"The market loves movies and the internet and who doesn’t. It’s just that movies and the internet don’t make a great business."
From "Movies and the Internet" posted Thursday on Asymco.com:
Almost a year ago, on March 1st, 2021, I tweeted a snapshot of the “FAANG” P/E ratios. They were:
- Netflix: 88.63
- Amazon: 73.94
- Microsoft: 34.65
- Google: 34.75
- Apple: 32.89
- Facebook: 25.53
Today same companies have the following ratios:
- Netflix: 19.34
- Amazon: 46.08
- Microsoft: 30.17
- Google: 22.35
- Apple: 27.79
- Facebook: 13.67
What a difference 13 months makes. Microsoft and Apple saw modest falls 13% to 16%. Amazon, Google and Facebook saw large falls in their ratios: 38%, 36% and 48%. Facebook (now renamed pitifully as “Meta”) in particular saw its valuation collapse by half!..
But the star of the show, the real blockbuster, is Netflix. It fell from P/E of 88 to P/E of 19. Even six months ago the P/E was close to 70. What happened?...
Several paragraphs follow summarizing the history of Netflix as a business, from a DVD catalog to a streaming catalog to a hit-or-miss movie catalog with subscriptions reaching saturation and starting to decline.

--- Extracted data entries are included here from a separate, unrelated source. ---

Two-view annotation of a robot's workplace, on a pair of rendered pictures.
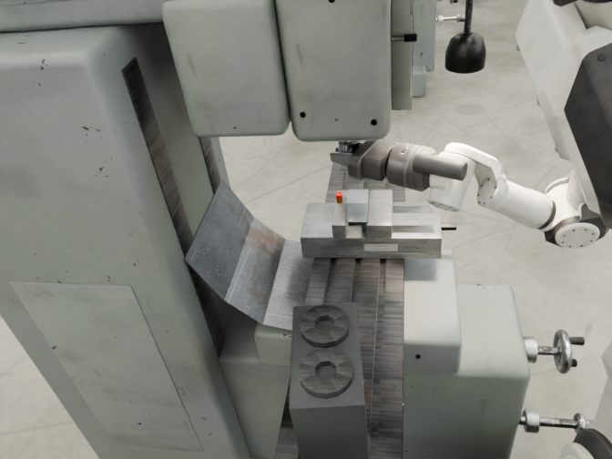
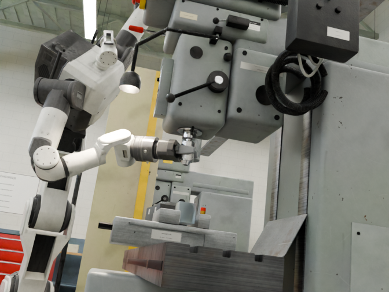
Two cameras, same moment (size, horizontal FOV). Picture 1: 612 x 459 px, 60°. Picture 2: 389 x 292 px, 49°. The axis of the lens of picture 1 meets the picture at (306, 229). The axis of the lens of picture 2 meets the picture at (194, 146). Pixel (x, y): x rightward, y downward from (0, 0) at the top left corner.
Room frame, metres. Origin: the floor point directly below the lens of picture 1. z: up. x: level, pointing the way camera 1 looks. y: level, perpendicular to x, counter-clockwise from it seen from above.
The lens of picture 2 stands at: (2.27, -0.66, 0.87)
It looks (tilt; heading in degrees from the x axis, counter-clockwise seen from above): 16 degrees up; 156
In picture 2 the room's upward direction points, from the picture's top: 7 degrees clockwise
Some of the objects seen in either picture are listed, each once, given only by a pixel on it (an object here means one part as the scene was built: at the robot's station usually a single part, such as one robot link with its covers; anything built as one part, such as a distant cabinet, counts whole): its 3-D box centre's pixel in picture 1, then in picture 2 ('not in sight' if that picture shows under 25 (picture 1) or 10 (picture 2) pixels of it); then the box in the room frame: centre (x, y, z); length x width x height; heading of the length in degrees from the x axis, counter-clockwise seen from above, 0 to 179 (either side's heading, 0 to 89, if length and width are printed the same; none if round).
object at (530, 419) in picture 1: (563, 423); not in sight; (0.73, -0.60, 0.49); 0.22 x 0.06 x 0.06; 77
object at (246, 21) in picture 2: not in sight; (230, 22); (1.13, -0.08, 1.66); 0.12 x 0.04 x 0.04; 77
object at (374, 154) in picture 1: (388, 162); (161, 150); (0.93, -0.19, 1.23); 0.13 x 0.12 x 0.10; 142
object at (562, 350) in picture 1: (547, 351); not in sight; (0.87, -0.60, 0.61); 0.16 x 0.12 x 0.12; 77
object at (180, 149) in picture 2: not in sight; (184, 149); (1.01, -0.14, 1.24); 0.06 x 0.02 x 0.03; 51
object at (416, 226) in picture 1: (371, 223); (172, 231); (1.08, -0.17, 0.96); 0.35 x 0.15 x 0.11; 77
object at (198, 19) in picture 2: not in sight; (213, 36); (1.00, -0.07, 1.68); 0.34 x 0.24 x 0.10; 77
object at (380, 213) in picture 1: (380, 212); (165, 218); (1.07, -0.19, 1.00); 0.15 x 0.06 x 0.04; 167
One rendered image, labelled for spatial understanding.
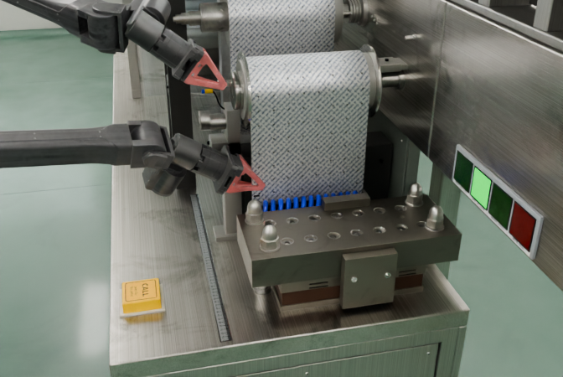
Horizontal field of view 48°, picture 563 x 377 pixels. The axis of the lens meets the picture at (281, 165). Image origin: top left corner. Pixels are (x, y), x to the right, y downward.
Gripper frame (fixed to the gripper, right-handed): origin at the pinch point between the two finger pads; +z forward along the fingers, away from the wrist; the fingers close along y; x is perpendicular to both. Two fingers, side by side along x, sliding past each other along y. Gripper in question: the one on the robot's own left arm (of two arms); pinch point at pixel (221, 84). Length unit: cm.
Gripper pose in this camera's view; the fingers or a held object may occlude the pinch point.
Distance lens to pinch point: 123.9
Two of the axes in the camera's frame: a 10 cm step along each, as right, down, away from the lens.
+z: 7.8, 5.2, 3.5
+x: 6.0, -7.8, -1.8
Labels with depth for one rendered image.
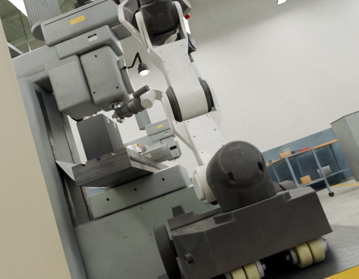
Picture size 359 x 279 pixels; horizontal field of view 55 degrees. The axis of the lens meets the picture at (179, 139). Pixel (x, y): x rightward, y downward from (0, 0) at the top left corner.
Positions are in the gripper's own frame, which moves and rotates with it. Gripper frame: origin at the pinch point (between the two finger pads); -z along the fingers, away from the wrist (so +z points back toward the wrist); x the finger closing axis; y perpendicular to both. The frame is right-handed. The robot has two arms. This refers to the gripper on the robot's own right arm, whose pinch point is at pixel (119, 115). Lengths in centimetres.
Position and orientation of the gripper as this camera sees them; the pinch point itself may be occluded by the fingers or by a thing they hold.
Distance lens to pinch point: 202.5
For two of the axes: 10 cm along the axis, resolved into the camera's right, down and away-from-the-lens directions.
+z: 7.9, -3.9, -4.7
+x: -5.1, 0.1, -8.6
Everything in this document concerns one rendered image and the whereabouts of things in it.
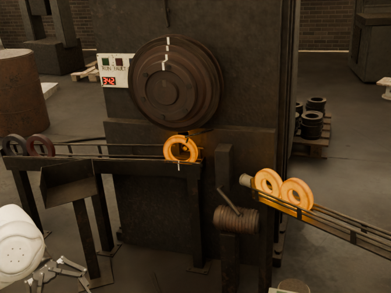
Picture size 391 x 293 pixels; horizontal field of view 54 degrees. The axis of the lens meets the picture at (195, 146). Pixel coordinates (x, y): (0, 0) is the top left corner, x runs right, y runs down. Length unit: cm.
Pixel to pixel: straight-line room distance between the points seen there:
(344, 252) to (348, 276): 20
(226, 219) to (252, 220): 13
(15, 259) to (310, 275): 187
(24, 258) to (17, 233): 5
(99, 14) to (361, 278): 201
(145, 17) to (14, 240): 144
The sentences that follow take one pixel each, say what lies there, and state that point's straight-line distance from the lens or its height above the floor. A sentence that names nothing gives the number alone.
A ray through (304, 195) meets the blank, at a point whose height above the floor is 76.
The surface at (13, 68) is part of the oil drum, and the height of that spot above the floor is 77.
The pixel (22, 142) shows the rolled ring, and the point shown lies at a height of 73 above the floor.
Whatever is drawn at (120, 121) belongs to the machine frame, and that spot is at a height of 87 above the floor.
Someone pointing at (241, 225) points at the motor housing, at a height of 49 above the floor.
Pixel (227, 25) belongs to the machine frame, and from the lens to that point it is 188.
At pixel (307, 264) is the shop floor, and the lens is 247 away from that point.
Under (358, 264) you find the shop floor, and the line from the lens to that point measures 253.
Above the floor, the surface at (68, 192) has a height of 60.
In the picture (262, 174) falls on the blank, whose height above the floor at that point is 76.
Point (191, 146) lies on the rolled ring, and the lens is 197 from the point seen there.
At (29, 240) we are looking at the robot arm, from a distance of 80.
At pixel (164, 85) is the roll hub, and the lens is 177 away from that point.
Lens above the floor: 164
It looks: 25 degrees down
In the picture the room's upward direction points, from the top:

That all happened rather quickly. The market loves movies and the internet and who doesn’t. It’s just that movies and the internet don’t make a great business...
Movies look to be more of a feature of an internet service bundle. That’s Apple’s approach. They don’t see video as a business but as hygiene: must-have something to put in a bundle.
My take: Like Horace, I never understood why FAANG had an N in it.